Now the package will be installed correctly

renv::init() will:

  1. Search through all R scripts in your repo and find all packages used
  2. Create a snapshot of those packages
  3. Save all packages in the repo in a new renv libraries path (similar to your C drive R libraries paths)
  4. Create a .gitignore within the renv libraries path so that you don’t get spammed with thousands of libraries in your git commit
  5. Create a lock file - this is like the environment.yml for conda.
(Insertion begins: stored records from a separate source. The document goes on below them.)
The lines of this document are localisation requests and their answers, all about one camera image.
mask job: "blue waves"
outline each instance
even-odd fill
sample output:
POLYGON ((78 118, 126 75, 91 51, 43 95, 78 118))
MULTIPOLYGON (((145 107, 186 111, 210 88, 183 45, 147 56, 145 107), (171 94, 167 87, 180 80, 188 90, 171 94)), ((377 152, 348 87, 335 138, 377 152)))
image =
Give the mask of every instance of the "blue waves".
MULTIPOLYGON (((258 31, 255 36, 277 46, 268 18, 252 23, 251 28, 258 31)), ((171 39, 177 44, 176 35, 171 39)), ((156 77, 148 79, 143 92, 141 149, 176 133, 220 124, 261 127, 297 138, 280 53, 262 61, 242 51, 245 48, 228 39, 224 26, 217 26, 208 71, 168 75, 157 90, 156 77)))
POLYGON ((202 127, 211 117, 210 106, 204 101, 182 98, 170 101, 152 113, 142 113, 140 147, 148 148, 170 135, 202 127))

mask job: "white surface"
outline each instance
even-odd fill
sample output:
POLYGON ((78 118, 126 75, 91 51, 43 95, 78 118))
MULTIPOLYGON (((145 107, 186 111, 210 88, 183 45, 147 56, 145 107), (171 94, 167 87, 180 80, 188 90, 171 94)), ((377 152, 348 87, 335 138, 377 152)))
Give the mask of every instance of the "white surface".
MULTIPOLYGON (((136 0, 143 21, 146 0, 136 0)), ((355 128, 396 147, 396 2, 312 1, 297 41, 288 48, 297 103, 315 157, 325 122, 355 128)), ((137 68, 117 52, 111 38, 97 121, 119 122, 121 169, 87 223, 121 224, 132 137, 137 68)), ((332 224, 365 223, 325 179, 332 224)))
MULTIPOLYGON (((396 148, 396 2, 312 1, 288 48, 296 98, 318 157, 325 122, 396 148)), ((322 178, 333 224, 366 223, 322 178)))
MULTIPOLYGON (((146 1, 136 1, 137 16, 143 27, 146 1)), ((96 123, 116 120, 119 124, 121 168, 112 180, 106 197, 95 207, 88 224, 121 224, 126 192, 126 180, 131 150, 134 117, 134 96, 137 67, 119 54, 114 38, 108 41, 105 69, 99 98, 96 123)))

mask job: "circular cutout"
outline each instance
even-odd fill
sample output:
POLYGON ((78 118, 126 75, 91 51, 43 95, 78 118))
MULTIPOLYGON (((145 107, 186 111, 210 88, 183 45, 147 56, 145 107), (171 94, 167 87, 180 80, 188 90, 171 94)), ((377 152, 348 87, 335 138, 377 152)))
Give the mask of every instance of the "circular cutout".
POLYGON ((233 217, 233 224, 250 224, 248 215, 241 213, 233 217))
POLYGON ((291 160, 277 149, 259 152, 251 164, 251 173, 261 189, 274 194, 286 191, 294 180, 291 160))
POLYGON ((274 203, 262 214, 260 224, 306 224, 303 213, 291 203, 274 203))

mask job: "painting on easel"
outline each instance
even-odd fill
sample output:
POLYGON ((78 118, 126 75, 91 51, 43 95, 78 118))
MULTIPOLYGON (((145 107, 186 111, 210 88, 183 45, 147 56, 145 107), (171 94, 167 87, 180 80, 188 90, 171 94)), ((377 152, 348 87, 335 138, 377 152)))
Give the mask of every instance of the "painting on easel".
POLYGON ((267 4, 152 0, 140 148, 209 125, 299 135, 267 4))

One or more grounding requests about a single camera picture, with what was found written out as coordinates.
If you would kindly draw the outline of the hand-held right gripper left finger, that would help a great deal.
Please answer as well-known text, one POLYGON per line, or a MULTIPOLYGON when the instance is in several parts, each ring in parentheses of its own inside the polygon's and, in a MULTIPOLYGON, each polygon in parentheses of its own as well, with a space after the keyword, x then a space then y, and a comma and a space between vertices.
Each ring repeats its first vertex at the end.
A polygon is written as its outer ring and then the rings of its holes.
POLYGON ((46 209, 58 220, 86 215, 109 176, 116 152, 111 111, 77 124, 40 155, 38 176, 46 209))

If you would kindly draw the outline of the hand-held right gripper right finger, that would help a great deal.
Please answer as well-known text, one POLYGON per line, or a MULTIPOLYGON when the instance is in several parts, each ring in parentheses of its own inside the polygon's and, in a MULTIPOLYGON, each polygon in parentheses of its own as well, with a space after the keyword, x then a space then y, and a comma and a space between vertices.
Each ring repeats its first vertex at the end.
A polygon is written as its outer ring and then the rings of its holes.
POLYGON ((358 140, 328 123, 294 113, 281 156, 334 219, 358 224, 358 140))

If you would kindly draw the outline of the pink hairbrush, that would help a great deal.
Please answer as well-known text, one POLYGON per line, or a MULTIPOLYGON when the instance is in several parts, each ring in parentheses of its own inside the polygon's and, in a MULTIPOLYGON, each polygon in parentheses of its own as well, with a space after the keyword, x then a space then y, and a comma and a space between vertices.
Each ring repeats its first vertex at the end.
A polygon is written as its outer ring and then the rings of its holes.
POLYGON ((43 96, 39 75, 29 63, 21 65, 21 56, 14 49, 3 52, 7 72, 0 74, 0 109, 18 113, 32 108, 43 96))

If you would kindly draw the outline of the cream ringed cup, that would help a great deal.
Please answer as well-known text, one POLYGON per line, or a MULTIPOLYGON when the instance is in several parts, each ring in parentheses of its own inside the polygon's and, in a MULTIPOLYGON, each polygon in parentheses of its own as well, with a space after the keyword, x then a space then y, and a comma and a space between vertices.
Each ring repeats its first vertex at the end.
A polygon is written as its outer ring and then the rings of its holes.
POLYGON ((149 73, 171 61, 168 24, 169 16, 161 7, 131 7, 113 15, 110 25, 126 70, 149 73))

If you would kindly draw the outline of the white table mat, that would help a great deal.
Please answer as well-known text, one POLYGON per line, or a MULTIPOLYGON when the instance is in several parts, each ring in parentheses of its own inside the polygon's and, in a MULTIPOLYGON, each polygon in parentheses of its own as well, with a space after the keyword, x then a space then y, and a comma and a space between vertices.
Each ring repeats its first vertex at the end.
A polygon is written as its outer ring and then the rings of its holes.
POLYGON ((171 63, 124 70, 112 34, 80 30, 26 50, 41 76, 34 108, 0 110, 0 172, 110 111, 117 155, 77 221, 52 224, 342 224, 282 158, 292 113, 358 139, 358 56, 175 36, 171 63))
Think of it as instructions for which packages your repo is using
  6. It also saved things like an activate R script which will activate that renv every time the repo is opened from the .Rproj

Step 3: Push to Github

Now look at your git stage and you will see all the files renv created.

We have

  1. .Rprofile that contains an renv activate.R script - this will activate the repo’s renv every time the project is opened
  2. The renv.lock file shows information on each package used in the repo and is used to update collaborator’s environments to match the lock file.
  3. renv/.gitignore I don’t feel like explaining this one right now - i’ll write more later
  4. renv/activate.R this will activate the env whenever the R project is opened
  5. renv/settings.dcf I have no clue what this is

Using renv in a project

Step 1: Open the .Rproj for your repo

Any time you need to code or run code from the repo, open up the .Rproj file that contains the sequencing 2.0 project. In your file explorer, go to the repo and open Sequencing_2.0 .Rproj


This will open up an R window with the repo file path as a root directory. It will also utilize the renv. Your console should say something about renv, like this

Step 2: Load renv packages

The first time you use renv you will need to configure it to your local machine. To do this, type:

  • renv::restore() in your console.
  • This will create a new environment for your R in your local machine using the lock file packages.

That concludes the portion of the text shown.